◆ Items from a dataset:
#####

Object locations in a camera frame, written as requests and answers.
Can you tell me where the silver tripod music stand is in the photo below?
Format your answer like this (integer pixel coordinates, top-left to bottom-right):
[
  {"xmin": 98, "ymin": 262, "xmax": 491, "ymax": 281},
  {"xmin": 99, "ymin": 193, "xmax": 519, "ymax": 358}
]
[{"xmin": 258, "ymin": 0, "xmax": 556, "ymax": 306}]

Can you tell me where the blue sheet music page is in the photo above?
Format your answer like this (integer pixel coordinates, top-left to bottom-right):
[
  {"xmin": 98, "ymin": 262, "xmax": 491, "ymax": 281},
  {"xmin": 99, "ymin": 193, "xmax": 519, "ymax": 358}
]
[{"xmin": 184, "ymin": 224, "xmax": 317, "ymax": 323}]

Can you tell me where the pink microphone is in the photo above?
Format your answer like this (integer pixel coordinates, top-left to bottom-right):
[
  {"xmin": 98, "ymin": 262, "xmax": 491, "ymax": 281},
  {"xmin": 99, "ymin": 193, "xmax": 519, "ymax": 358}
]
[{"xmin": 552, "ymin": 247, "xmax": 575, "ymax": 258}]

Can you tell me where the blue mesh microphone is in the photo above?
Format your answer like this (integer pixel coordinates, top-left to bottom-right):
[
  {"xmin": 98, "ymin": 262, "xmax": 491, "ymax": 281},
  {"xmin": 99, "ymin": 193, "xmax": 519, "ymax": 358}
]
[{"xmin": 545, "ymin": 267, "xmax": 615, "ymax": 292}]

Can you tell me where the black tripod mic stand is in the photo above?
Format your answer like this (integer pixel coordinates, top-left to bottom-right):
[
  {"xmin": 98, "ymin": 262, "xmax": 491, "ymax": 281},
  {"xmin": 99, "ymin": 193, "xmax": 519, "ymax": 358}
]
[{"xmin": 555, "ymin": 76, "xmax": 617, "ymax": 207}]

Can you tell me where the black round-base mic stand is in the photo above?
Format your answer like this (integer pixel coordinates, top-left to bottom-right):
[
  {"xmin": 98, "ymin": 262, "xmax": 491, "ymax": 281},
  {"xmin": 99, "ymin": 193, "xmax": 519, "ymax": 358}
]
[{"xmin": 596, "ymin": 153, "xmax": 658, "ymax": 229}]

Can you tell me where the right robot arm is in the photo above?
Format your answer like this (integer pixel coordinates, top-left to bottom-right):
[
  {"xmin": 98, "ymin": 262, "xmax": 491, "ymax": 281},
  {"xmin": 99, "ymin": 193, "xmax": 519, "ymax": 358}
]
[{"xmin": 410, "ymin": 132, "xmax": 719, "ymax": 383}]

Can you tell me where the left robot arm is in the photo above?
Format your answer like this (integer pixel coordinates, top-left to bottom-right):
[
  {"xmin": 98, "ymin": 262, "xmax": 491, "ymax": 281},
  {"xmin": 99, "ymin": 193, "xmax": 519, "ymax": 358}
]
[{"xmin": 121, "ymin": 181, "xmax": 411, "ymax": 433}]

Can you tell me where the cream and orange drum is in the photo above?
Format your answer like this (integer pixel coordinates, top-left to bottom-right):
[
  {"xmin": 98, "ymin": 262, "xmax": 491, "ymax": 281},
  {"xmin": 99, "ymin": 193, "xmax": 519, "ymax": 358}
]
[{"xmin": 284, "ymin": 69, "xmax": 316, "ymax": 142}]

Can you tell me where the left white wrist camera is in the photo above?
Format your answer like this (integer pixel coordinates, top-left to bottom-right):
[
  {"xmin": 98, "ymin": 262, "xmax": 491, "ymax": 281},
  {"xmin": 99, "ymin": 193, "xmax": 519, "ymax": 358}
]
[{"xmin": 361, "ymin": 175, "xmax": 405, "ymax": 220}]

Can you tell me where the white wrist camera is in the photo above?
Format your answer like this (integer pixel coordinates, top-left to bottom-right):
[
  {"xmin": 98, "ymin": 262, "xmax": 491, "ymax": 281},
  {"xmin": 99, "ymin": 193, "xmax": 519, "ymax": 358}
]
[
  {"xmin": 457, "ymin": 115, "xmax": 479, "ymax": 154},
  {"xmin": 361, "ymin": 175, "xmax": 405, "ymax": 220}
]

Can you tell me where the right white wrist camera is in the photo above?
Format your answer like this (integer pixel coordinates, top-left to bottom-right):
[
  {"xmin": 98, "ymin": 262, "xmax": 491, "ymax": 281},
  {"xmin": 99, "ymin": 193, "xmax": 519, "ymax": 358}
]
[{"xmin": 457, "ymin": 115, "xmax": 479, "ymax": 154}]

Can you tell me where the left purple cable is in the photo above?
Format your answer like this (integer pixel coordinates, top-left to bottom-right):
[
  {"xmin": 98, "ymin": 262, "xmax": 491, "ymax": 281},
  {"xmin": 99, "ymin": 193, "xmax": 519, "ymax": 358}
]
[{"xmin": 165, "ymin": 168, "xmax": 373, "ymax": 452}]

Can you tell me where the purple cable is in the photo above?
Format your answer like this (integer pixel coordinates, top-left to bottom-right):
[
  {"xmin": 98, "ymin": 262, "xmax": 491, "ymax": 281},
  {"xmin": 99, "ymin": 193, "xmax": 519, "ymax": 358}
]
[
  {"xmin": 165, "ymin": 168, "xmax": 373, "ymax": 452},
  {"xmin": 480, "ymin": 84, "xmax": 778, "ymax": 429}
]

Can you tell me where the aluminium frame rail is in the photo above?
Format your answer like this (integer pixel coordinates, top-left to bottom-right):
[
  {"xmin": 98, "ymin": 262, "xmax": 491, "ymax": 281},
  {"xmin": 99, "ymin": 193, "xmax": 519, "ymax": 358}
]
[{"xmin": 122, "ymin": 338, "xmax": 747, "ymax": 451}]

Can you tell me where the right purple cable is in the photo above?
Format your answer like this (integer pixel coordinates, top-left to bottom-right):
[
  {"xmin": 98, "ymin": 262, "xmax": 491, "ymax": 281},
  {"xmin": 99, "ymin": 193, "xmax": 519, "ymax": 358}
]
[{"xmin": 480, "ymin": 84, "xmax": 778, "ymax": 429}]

#####

Show each line of the data that contains the string "microphone".

Can you tell me where the pink microphone is in the photo above?
Can you tell me where the blue mesh microphone is in the photo above?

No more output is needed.